Hasta 2004 yo pensaba que la
interpretación del tango era un coto exclusivo para hombres. Los cantantes
cercanos a mi oído eran, todos, sujetos engominados, elegantes, de voz grave o
algo abaritonada. Carlos Gardel, Julio Sosa, Edmundo Rivero, Roberto Goyeneche,
Argentino Ledesma, Rubén Juárez y otros eran sin remedio mis tangueros de
cabecera, pues la voz de las mujeres en este género siempre me pareció
incómoda, demasiado tipluda en casi todos los casos, incluso en los más
rescatables, como los de Susana Rinaldi y Eladia Blázquez.
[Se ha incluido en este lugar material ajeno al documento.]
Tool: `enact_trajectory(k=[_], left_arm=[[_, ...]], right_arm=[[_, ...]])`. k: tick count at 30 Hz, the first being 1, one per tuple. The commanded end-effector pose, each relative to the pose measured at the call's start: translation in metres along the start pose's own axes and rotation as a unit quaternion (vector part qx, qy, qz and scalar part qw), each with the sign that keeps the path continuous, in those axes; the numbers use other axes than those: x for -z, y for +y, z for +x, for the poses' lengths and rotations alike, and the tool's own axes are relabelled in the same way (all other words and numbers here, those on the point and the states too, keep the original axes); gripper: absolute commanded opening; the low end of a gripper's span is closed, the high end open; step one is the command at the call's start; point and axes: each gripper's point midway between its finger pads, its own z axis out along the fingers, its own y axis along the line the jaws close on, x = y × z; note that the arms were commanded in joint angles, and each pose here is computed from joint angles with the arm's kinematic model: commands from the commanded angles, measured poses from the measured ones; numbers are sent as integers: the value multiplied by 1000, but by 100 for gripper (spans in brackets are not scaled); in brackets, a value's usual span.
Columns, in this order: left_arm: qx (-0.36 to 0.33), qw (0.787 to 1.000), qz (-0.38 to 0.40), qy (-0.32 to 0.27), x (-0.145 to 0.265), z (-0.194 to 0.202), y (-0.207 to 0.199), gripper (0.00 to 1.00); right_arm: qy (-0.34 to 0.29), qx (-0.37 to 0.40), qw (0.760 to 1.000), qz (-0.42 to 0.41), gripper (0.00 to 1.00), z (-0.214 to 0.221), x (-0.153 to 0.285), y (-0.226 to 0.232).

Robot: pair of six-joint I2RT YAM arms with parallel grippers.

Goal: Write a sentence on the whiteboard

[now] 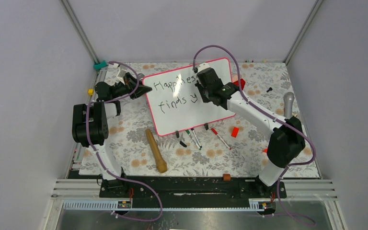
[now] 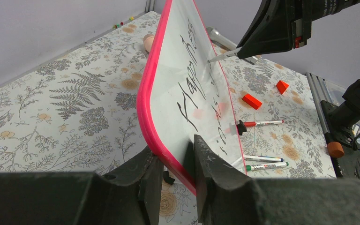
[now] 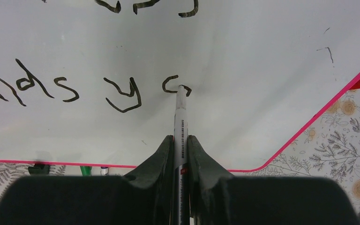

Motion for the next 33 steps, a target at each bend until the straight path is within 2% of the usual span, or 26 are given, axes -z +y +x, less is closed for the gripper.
enact_trajectory(k=[1, 15, 24, 33], left_arm=[[-92, 983, 132, 83, 6, 42, -40, 0], [-92, 984, 132, 83, 6, 42, -40, 0], [-91, 984, 132, 83, 6, 42, -40, 0], [-94, 983, 133, 82, 6, 42, -40, 0]], right_arm=[[-43, -10, 999, -22, 0, -27, 5, 3], [-72, -10, 997, -22, 0, -36, 18, -1], [-122, -27, 992, -8, 0, -43, 45, -16], [-81, -21, 996, 31, 0, -28, 35, -30]])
Me suprimí entonces el tango
expresado por mujeres; lo hice sin tragedia, sin sentir siquiera que se trataba
de una pérdida, pues, ya dije, esto debía ser cantado con una sonoridad ajena
para mí al aflautamiento de jilguerillo cuyo mayor desastre fue perpetrado por
doña Libertad Lamarque. Pero no se piense que sólo excluí mujeres; también hay
voces de hombre demasiado agudas (como la de Agustín Irusta) y las puse al
margen sin contemplaciones.
Así pasé muchos años. Mi
convivencia con el tango tuvo su origen, creo, cerca de 1980, de manera que
pasaron como 25 años para llegar a la tanguera que no sólo logró gustarme, sino
que desplazó a punta de magníficas y extrañas interpretaciones a todos mis
favoritos masculinos. Ella fue, es, Adriana Varela, la Gata, cantante que
descubrí en 2005 gracias a un regalo. Me lo hizo David Lagmanovich, escritor
argentino radicado en Tucumán; con él tuve una amistad que duró diez años, de
1999 hasta su muerte, ocurrida en 2010.
David, erudito total, supo
de mi gusto por el tango y mandó a Torreón tres discos desde su país. Algo de
Troilo, algo de Piazzolla y uno que vi al principio con escepticismo: el cidí
donde la Gata Varela canta doce temas de Cadícamo con el apoyo musical de Litto
Nebbia. Debo insistir en mi duda inicial: ¿qué podía contener ese disco que
sirviera para conmoverme aunque fuera un poco? Nada, seguramente. Pero fue ésa,
creo, una de mis más gratas equivocaciones prejuiciosas, pues lo que hallé en
el disco fue un campanazo que sin miramientos hizo polvo todo mi gusto anterior
en materia tanguística. Varela logró tanto que durante algunos años su voz, su
peculiar voz, fue para mí el Tango con mayúscula, esto al grado de que luego ya
no hubo macho que la igualara, ni uno.
Aunque erizadas de lunfardo,
aprendí las letras de Cadícamo gracias a que Varela las cantaba con un toque
mágico en aquel espléndido compacto. Su voz rasposa, entre dolorida y
retadora y nasal, me llevó a sentir el tango de otra forma, a vivirlo como una emoción
íntima y desgarrada. Ni Gardel había logrado eso en mi alma, así que poco a
poco fui descubriendo nuevas canciones de Varela, como todas las del disco Encaje,
que años después compré en Buenos Aires.
Luego internet me ha ayudado
a conocerla mejor, a saber que fue descubierta por el Polaco Goyeneche y que el
hombre de la garganta con arena marcó el acento áspero de las interpretaciones
que algunos critican a la Gata. Sé que ella provenía del rock, y que casi por
accidente llegó al tango para que muy poco después el Polaco la pusiera en el
camino; ella sería «su sucesora».
Sé también que en la
Argentina hay opiniones encontradas sobre Varela. Unos la adoran, otros la
aborrecen. Para mí gusto es la mejor intérprete de algunas piezas como “Tango
de lengue”, “Cumplido”, “Garganta con arena”, “La hermana de la Coneja” y
otras. Y bueno, qué más puedo decir si ella canta como nadie “Los mareados”, el
tango que más me cuadra. Nomás por eso la coloco en una vitrina. En ese nicho
está sola, mujer, tanguera y, creo, victoriosa sobre una legión de hombres.